◆ **ENTRIES SHOWN**:
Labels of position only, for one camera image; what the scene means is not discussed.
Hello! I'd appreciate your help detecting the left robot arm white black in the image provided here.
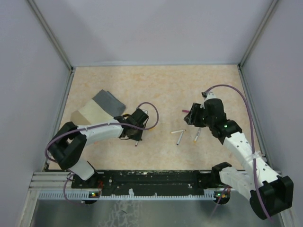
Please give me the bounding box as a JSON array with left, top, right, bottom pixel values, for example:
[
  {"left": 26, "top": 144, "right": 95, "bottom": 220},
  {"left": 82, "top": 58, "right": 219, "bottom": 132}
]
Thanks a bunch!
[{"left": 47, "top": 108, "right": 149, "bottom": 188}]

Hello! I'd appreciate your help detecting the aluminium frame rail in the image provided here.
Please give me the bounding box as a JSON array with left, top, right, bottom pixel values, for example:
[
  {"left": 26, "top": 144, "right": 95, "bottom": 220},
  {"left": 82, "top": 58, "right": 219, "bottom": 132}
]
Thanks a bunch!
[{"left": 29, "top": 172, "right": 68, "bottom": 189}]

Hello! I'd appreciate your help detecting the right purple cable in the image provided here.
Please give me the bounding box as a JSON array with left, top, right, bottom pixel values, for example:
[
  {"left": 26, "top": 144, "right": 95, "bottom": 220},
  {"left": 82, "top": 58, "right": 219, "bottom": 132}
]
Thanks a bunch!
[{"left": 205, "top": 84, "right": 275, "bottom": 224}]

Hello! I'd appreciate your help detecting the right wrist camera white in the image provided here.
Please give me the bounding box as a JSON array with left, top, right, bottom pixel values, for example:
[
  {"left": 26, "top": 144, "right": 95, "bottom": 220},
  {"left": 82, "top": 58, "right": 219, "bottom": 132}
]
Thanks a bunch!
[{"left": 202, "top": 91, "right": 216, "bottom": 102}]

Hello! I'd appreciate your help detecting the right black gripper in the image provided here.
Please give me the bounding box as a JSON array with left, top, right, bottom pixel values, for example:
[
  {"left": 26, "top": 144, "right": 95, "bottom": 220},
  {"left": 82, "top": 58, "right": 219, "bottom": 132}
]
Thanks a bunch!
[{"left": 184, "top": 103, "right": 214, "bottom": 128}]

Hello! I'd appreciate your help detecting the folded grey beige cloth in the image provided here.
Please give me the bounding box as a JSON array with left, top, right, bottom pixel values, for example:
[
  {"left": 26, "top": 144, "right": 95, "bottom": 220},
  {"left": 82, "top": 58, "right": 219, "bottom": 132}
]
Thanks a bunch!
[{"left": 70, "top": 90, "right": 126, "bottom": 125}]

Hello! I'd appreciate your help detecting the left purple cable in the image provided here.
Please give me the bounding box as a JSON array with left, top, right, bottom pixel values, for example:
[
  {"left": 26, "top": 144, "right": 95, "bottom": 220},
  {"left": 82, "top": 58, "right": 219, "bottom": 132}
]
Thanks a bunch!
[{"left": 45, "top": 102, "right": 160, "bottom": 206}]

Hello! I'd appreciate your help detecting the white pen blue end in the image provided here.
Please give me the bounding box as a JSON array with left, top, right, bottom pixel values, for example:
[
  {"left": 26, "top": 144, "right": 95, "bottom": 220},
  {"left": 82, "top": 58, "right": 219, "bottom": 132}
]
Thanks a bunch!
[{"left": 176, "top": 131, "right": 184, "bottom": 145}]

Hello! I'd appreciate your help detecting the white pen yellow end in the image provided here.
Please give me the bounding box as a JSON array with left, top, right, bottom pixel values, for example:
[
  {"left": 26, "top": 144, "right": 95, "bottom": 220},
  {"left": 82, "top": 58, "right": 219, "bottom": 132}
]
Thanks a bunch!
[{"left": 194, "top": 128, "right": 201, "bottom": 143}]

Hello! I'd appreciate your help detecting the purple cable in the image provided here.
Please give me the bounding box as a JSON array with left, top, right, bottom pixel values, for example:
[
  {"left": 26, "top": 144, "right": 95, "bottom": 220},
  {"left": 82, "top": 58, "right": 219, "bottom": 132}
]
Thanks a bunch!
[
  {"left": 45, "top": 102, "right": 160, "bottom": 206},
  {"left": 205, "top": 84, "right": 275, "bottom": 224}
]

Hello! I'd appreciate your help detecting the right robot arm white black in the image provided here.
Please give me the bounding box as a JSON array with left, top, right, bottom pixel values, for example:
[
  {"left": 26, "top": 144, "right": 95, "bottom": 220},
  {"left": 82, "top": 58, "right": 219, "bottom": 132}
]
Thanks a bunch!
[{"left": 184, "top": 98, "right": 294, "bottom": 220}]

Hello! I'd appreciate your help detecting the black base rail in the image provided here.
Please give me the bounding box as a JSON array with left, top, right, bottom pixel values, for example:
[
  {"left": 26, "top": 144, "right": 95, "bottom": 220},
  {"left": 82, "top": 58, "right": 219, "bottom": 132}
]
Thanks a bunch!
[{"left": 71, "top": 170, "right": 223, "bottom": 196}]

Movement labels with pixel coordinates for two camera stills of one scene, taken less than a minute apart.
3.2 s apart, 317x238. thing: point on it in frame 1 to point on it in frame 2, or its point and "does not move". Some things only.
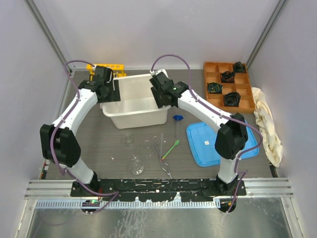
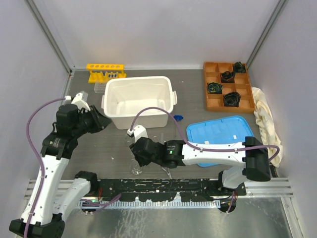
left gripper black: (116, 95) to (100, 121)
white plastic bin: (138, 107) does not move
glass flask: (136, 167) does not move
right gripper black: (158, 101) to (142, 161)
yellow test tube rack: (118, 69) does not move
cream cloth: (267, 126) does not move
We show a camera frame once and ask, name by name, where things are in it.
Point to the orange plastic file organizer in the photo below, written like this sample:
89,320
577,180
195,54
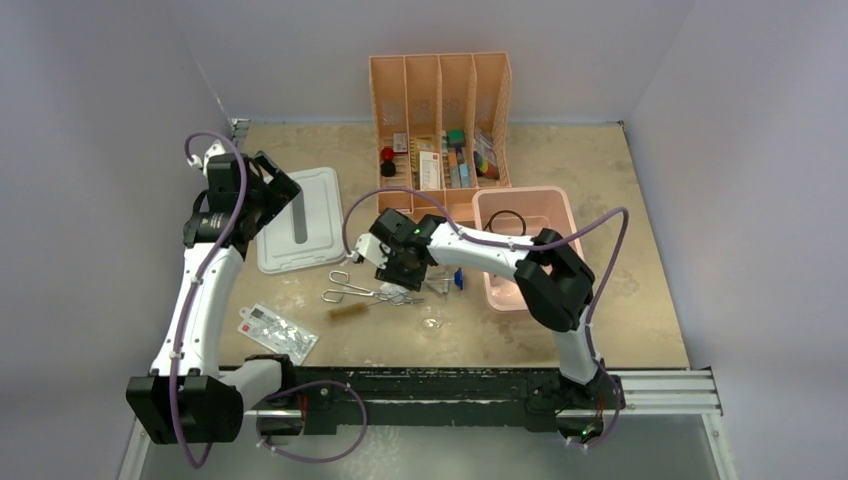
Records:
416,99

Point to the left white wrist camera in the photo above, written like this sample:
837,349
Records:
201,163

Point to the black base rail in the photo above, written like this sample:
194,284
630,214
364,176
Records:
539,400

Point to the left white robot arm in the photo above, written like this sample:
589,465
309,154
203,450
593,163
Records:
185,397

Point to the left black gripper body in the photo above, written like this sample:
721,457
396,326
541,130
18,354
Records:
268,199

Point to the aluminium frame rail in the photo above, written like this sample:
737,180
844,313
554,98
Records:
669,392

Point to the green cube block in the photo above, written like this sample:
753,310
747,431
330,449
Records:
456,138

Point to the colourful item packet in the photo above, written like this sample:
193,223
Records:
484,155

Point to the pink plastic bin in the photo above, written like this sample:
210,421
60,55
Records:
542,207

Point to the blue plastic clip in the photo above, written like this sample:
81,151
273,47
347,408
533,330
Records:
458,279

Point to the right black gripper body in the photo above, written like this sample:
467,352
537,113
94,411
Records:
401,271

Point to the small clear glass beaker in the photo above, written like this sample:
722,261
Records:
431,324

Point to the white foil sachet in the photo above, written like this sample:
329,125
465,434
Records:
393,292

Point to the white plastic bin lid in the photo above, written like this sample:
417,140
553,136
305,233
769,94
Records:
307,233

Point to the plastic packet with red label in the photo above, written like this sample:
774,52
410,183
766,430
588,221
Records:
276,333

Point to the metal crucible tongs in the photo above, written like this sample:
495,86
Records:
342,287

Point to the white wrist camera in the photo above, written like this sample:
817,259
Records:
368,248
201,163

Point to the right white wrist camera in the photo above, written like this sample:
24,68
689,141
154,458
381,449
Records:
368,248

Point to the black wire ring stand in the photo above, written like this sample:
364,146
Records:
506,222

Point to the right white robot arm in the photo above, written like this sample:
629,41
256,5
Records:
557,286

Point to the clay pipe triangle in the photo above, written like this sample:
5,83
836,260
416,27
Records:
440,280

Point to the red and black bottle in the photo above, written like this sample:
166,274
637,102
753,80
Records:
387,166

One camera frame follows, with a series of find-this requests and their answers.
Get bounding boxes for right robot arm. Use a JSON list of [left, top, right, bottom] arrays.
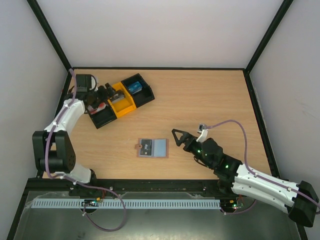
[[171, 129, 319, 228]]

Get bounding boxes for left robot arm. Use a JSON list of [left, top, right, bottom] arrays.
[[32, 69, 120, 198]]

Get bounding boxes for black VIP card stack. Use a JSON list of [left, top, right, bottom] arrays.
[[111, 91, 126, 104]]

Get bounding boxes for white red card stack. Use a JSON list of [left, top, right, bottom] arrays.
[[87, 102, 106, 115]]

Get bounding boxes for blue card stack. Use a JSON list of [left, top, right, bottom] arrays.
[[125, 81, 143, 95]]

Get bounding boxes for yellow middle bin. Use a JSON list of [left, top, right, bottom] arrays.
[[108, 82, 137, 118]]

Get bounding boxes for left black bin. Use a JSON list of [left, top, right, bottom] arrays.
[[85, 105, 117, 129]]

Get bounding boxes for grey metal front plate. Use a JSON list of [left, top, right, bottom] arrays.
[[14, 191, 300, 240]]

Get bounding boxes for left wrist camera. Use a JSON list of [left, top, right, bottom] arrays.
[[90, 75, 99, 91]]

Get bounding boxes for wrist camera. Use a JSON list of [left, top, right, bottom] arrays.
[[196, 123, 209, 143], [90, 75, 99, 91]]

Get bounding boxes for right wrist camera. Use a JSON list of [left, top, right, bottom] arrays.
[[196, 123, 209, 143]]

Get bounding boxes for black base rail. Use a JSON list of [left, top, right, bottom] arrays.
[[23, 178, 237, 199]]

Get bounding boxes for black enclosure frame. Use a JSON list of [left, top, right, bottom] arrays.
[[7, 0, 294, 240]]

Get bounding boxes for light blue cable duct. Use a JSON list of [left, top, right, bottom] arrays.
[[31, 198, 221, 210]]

◆ **WORK TO COMPLETE**: Using only the data above, copy out the lines that include the word "glass".

◆ **ANSWER BOX**:
glass flask: (136, 167) does not move
Point to the small clear glass beaker in the photo above, written like this sample:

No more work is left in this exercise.